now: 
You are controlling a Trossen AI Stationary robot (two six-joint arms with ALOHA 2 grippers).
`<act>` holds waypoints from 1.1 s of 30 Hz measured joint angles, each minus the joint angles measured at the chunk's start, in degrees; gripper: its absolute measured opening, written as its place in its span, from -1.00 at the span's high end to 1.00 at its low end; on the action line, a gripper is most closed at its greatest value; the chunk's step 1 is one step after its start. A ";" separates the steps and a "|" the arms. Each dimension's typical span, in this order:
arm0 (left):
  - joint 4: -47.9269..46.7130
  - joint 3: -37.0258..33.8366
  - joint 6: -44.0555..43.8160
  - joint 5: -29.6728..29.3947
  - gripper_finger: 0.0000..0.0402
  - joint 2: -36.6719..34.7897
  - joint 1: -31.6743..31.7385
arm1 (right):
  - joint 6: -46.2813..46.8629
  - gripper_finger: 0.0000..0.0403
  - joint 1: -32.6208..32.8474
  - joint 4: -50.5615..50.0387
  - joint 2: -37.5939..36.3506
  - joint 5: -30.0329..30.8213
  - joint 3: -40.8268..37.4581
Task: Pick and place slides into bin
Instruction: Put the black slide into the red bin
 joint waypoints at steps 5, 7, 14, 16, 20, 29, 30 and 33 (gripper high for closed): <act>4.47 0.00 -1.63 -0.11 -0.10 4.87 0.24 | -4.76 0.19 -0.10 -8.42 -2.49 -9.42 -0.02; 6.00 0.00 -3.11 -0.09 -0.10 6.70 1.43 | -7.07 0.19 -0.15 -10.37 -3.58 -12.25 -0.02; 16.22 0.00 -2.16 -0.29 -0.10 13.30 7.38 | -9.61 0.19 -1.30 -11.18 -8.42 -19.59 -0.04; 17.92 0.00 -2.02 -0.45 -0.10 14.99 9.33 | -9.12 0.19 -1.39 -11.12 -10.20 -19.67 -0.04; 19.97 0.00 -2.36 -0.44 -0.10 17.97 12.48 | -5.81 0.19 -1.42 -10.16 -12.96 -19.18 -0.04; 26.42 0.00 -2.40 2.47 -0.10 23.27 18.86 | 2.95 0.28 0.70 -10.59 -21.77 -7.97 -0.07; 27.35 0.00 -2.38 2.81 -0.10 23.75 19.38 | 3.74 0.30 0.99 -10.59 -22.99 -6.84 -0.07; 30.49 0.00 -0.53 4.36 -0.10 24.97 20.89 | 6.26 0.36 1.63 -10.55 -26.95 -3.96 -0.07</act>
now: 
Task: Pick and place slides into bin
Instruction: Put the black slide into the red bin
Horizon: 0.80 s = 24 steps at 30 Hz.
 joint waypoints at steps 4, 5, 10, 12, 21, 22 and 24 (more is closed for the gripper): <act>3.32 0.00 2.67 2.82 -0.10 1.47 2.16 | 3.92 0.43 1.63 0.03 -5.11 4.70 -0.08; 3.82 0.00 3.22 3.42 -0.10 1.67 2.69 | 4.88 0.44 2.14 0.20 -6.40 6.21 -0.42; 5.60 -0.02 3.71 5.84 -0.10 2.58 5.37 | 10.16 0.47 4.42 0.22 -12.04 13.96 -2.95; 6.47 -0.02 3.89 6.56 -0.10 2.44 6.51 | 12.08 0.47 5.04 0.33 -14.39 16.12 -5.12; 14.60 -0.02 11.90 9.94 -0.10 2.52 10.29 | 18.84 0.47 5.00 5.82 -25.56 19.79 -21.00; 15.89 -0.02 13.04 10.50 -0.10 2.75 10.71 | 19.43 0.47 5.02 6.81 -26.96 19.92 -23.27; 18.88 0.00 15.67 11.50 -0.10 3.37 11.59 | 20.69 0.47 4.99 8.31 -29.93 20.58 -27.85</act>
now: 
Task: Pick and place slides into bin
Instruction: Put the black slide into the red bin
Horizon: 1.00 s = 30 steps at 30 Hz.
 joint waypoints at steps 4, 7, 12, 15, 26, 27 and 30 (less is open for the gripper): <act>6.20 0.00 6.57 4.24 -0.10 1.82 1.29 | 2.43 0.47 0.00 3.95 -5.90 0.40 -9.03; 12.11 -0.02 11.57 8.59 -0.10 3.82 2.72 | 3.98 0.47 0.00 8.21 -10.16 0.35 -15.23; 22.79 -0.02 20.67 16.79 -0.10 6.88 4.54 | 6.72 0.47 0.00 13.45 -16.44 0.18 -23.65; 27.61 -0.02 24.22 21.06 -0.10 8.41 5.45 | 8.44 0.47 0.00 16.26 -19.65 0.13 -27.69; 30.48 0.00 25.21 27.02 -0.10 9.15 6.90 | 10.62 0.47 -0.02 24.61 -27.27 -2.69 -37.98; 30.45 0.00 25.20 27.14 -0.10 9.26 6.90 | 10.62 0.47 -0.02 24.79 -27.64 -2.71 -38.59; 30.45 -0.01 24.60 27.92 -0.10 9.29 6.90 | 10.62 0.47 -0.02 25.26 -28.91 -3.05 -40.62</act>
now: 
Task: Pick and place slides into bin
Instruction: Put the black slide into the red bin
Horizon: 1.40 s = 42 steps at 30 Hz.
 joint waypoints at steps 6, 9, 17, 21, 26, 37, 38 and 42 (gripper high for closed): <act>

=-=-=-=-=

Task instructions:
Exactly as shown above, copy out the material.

Solution for this exercise:
now: 
You are controlling a Trossen AI Stationary robot (two six-joint arms with ALOHA 2 grippers).
`<act>` holds waypoints from 1.1 s of 30 Hz measured joint angles, each minus the joint angles measured at the chunk's start, in degrees; gripper: its absolute measured opening, written as its place in its span, from -1.00 at the span's high end to 1.00 at its low end; on the action line, a gripper is most closed at its greatest value; the chunk's step 1 is one step after its start. A ";" separates the steps and a "|" the arms. Each dimension's typical span, in this order:
arm0 (left):
  - joint 4: -47.9269..46.7130
  - joint 3: -37.0258..33.8366
  - joint 6: -44.0555..43.8160
  - joint 5: -29.6728..29.3947
  - gripper_finger: 0.0000..0.0402
  - joint 2: -36.6719..34.7897
  - joint 1: -31.6743..31.7385
arm1 (right):
  - joint 6: -46.2813..46.8629
  - gripper_finger: 0.0000..0.0403
  - joint 1: -32.6208..32.8474
  - joint 4: -50.5615..50.0387
  - joint 2: -37.5939..36.3506
  - joint 5: -30.0329..30.8213
  - joint 3: -40.8268..37.4581
Task: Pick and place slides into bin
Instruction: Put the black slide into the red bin
 joint waypoints at steps 5, 7, 14, 16, 20, 29, 30 and 33 (gripper high for closed): <act>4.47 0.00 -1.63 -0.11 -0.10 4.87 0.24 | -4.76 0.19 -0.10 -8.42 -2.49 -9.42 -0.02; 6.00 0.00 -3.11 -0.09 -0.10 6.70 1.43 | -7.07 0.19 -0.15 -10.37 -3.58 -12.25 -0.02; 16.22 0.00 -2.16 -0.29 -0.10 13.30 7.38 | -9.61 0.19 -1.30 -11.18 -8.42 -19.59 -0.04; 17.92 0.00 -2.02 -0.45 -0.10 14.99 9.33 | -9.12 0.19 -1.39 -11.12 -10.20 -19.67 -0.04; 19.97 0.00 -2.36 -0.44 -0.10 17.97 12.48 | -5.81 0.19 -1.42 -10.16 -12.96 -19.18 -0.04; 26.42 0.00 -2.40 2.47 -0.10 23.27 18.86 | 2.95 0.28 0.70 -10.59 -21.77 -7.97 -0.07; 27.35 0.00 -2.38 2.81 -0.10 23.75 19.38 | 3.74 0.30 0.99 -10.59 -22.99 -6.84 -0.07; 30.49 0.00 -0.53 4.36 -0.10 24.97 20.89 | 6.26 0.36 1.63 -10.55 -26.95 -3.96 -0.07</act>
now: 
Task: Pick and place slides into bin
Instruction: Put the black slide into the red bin
Horizon: 0.80 s = 24 steps at 30 Hz.
 joint waypoints at steps 4, 5, 10, 12, 21, 22 and 24 (more is closed for the gripper): <act>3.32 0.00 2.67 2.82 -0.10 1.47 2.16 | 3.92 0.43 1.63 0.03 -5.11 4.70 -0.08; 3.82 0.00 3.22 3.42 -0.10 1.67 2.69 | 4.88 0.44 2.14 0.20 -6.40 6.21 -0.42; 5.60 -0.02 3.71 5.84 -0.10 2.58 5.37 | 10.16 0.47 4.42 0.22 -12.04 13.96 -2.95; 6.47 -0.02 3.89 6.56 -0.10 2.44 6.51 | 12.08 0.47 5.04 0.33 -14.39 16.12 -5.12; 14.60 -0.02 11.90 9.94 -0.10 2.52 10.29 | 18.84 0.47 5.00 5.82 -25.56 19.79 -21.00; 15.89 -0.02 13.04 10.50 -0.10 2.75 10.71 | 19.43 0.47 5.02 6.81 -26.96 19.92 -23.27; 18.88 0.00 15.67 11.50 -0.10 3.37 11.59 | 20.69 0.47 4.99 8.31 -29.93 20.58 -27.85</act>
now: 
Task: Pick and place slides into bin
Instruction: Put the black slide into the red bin
Horizon: 1.00 s = 30 steps at 30 Hz.
 joint waypoints at steps 4, 7, 12, 15, 26, 27 and 30 (less is open for the gripper): <act>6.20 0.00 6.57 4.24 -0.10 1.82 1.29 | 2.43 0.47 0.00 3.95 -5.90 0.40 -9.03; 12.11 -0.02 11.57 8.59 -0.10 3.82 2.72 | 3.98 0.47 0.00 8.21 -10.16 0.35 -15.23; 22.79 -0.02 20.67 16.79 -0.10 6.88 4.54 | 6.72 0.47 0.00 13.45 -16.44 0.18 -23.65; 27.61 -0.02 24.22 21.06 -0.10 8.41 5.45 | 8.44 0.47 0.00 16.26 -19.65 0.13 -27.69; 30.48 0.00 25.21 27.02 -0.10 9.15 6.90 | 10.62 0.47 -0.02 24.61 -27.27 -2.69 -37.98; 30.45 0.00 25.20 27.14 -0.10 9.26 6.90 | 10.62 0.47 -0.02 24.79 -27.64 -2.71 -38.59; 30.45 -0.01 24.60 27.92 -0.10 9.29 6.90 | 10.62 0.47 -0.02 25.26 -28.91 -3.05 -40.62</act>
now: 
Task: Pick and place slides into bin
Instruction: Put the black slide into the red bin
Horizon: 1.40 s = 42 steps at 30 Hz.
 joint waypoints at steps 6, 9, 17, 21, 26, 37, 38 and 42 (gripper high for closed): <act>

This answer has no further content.